The excerpted text says:
The former number is greater than the latter since threads are time sliced.
where the former number is:
the number of clock cycles taken by the device to completely execute the thread
and the latter is:
the number of clock cycles the device actually spent executing thread instructions
Suppose we have a sub-sequence of SASS instructions like this:
LD R0, [a]
LD R3, clock
LD R1, [b]
FMUL R2, R0, R1
LD R4, clock
ST [c], R2
IADD R5, R4, -R3
ST [diff], R5
We are multiplying 2 numbers which must be fetched into registers, and based on our position of the instructions to load from the clock register, we wish to time the duration of the 2nd load instruction and the multiply instruction (or something like that).
Let’s also assume that there are many warps executing this instruction stream.
The warp scheduler issues the first instruction for the first warp. There are no dependencies, and a load operation does not by itself ever cause a stall, so the warp scheduler in the next cycle issues the 2nd instruction for the first warp. Again, no dependencies, no stalls, so the warp scheduler in the 3rd cycle issues the 3rd instruction for warp 0. The clock register has already been sampled by this point (in the second instruction).
Now, the warp scheduler would like to proceed, but the FMUL instruction depends on previous register activity, and so we could imagine or posit a warp stall at this point for warp 0. So the warp scheduler than goes back to the first instruction and issues that for warp 1, and repeats the sequence, until stall, for warp 1. Likewise for warp 2 and so on. Somewhere after the 8th warp, but before the last warp, the stall on warp 0 unblocks/disappears.
The warp scheduler could go on to the 9th warp, issuing the first instruction, or it could go back to warp 0, and issue the FMUL instruction. What will it do? We don’t know, its not specified. Either option is possible. Let’s say it goes on to the 9th warp. That means that the instructions for warp 0 that have already been issued have finished their work, but the next instruction is not issued, yet. However the clock is still running, cycle by cycle.
The warp scheduler goes on to finish issuing the first 3 instructions for each of the 16 warps, and now it goes back to warp 0 and picks up where it left off. It issues the FMUL instruction, and, noticing that there are no dependencies, in the very next cycle it goes ahead and issues the next LD instruction, which samples the clock again.
We now have our two clock samples. But the difference in these clock samples is not purely due to activity in warp 0. Many other warps, and many other instructions, were issued, cycle by cycle, by that warp scheduler. The difference in clock samples is not purely due to a single set of instructions processed by warp 0.

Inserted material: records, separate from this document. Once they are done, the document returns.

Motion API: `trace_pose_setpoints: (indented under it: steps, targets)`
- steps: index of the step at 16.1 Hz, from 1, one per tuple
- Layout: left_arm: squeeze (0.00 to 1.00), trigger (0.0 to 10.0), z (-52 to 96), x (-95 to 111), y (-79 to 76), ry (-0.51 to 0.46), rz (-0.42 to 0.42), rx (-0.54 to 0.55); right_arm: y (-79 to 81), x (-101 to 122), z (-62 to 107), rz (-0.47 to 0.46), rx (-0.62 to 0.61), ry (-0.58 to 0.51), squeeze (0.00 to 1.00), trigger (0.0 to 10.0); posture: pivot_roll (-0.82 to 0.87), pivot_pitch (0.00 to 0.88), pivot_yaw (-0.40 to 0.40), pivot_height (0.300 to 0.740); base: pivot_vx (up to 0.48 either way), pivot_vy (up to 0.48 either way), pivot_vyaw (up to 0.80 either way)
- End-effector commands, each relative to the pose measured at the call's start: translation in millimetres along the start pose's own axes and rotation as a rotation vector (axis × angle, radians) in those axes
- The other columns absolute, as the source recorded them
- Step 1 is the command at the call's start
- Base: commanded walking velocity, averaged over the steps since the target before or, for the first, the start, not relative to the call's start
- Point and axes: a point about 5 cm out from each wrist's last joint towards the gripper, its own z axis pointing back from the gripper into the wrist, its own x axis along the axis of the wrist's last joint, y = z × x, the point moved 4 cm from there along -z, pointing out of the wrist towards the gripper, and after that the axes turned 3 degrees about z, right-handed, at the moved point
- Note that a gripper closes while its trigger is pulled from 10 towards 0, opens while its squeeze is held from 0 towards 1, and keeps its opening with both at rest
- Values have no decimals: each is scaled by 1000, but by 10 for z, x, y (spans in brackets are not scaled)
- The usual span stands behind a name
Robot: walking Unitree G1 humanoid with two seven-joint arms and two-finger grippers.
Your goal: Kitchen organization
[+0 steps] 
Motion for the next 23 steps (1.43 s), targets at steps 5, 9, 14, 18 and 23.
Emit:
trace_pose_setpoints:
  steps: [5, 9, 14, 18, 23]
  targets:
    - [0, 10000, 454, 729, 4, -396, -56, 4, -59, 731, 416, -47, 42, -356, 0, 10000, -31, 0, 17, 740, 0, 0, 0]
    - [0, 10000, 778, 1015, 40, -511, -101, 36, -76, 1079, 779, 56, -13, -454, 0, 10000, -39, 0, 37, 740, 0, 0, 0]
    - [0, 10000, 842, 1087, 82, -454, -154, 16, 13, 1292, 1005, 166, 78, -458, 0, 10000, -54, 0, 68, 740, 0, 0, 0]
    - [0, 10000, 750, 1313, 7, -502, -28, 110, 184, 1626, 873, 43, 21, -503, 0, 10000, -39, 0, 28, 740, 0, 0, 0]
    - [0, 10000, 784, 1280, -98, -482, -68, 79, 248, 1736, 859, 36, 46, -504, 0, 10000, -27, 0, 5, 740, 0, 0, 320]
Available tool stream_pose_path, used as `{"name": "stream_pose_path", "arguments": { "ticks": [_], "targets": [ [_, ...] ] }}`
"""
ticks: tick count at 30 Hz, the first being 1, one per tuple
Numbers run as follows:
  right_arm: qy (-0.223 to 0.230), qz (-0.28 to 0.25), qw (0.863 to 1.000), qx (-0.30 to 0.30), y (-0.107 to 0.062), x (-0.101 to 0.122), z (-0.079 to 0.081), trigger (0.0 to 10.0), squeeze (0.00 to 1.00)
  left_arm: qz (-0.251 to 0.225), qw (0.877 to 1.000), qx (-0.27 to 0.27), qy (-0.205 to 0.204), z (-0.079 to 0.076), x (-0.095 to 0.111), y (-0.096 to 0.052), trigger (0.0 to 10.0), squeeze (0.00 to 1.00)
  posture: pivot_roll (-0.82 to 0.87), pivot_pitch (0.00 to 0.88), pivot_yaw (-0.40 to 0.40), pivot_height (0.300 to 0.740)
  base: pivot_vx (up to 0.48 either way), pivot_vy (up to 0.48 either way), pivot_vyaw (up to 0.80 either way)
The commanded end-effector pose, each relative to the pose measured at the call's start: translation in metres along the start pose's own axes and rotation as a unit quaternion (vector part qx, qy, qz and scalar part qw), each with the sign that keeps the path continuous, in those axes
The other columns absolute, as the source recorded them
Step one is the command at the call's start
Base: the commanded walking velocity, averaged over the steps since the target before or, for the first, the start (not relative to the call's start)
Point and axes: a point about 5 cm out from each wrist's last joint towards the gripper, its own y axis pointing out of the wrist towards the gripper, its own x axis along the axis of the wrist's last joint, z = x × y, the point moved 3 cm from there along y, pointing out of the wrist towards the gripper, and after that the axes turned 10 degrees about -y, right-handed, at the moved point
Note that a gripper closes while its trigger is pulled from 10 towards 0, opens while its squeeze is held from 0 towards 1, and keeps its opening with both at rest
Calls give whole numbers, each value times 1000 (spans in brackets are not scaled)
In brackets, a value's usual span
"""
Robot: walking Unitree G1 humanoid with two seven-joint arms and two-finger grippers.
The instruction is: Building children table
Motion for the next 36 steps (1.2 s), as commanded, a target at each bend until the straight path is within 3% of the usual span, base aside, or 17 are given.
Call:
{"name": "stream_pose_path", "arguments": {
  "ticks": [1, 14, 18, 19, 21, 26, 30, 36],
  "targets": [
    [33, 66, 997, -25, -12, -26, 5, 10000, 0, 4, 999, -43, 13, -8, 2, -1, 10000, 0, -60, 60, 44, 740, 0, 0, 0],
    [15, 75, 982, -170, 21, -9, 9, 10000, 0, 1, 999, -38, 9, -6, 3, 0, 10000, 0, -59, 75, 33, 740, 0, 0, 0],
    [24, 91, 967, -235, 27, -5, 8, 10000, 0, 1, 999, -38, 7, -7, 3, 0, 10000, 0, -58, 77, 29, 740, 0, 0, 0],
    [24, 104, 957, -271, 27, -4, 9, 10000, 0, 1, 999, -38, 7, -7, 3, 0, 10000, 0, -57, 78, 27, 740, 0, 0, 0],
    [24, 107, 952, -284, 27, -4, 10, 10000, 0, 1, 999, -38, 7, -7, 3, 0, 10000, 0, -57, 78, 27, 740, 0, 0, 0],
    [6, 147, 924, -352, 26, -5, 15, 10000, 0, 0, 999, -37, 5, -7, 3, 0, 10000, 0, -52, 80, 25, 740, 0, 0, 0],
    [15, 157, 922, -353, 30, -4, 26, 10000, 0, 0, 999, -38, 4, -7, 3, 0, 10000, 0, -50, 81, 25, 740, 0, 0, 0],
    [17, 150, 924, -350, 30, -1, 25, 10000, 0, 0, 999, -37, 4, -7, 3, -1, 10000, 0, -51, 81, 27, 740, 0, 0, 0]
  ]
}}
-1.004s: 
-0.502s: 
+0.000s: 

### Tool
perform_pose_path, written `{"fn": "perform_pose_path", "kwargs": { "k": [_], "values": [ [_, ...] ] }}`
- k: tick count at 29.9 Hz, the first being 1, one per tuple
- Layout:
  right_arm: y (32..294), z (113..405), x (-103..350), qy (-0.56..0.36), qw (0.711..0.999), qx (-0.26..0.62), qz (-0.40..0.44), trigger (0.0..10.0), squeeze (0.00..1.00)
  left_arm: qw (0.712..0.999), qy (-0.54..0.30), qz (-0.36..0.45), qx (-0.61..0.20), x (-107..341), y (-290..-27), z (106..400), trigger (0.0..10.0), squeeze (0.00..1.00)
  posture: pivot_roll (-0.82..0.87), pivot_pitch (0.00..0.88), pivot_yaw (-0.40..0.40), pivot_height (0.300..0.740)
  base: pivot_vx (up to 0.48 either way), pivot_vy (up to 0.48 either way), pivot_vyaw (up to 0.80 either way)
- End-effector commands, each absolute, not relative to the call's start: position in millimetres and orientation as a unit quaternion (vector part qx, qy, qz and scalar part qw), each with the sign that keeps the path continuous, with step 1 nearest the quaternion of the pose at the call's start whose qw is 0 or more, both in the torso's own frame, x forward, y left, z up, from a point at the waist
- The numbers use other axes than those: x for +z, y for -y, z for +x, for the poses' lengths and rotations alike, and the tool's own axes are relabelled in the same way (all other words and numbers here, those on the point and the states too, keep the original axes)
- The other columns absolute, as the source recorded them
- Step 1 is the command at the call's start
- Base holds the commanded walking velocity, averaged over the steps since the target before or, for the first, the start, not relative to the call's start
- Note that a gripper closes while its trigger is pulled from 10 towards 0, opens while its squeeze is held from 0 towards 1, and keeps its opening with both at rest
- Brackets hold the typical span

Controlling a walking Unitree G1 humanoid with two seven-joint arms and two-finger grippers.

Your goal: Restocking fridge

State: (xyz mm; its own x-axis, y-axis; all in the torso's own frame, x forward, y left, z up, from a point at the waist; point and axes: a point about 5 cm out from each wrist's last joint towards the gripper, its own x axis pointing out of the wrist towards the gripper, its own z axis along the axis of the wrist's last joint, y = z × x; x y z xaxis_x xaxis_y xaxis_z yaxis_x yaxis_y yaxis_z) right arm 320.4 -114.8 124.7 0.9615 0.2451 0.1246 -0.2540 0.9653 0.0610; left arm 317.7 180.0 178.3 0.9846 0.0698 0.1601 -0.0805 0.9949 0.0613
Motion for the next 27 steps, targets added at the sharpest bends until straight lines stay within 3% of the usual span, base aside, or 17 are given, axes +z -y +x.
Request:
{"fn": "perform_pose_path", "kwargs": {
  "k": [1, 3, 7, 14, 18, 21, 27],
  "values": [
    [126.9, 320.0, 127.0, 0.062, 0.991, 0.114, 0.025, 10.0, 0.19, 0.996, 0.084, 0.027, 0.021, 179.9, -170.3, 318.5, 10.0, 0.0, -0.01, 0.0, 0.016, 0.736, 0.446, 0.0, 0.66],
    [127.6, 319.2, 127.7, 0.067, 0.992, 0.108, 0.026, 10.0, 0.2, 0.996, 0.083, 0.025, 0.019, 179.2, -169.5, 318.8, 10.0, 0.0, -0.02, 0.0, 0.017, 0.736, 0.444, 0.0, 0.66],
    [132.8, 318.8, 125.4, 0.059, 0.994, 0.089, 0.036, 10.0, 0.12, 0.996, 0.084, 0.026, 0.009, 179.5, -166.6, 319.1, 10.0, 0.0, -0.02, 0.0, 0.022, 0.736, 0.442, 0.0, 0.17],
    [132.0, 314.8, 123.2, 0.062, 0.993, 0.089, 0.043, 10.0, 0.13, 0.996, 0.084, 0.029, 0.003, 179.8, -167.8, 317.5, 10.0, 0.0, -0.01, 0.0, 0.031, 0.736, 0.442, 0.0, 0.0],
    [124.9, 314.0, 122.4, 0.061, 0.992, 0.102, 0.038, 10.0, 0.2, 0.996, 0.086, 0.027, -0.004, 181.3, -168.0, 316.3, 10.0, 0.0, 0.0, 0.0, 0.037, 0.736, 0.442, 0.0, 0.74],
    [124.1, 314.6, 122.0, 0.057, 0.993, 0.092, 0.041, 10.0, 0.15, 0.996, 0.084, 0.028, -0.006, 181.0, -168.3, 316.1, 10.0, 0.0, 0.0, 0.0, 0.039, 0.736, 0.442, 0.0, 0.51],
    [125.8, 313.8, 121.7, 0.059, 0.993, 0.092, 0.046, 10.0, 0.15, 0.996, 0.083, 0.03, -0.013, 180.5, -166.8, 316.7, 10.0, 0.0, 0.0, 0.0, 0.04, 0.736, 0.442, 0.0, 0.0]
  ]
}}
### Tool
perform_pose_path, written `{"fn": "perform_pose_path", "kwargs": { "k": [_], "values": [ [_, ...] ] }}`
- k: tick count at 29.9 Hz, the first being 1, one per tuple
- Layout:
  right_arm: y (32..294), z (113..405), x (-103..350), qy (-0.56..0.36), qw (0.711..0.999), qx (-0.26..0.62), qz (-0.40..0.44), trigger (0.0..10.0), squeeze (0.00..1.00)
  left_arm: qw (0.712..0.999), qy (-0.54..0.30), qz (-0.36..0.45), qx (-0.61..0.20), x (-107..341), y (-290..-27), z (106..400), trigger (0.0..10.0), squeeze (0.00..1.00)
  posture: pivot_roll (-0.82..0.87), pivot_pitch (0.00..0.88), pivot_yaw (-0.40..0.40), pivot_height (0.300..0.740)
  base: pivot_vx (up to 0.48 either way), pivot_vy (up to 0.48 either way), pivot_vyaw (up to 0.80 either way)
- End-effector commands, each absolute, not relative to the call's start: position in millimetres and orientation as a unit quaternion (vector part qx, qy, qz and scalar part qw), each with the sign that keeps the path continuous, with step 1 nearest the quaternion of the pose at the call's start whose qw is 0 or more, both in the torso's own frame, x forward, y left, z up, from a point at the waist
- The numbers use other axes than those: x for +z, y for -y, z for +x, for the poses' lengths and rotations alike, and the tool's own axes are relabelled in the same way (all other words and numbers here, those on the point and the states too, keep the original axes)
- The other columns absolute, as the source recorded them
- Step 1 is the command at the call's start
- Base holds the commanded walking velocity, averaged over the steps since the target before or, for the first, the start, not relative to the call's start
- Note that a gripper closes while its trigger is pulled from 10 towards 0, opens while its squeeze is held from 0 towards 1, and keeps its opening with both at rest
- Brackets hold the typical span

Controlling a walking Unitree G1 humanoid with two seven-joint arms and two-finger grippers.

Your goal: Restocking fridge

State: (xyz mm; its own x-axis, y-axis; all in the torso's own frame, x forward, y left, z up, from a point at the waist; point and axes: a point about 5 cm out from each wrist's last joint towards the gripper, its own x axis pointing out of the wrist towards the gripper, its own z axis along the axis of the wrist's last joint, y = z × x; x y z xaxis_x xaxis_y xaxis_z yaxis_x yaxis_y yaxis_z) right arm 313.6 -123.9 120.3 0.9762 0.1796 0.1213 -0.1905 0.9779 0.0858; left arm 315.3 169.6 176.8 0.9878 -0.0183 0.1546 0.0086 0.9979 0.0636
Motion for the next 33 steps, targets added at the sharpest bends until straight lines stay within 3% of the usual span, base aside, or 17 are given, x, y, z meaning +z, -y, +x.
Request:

This demonstrates the idea of time-slicing between threads. The warp scheduler has effectively time-sliced the resources of the SM across threads belonging to 16 warps, in this time-frame. The total time measured between the two clock samples does indeed account for the time it took to finish the work associated with those two instructions, but there was also other work that got included, such as the first instruction for other warps, which isn’t part of the instruction stream we had delineated, when we carefully placed our clock sampling point after the first instruction.
In this way, the measured time is greater than, or equal to, the time it took to process just the two instructions we had delineated - the second load instruction and the FMUL instruction.
This also highlights the difficulty associated with trying to use these facilities to measure instruction latency and nothing else. This is a difficult task in a GPU, and there are no built-in hardware monitors that tell you exactly how many cycles a particular instruction spent in a pipeline, or which clock cycles those were. In order to approach such measurements, its usually necessary to construct careful benchmarks that let the GPU operate as a whole, while inferring the per-instruction behavior, without actually directly measuring it.
An example of such careful benchmarking design is done by the citadel group. Its a non-trivial task.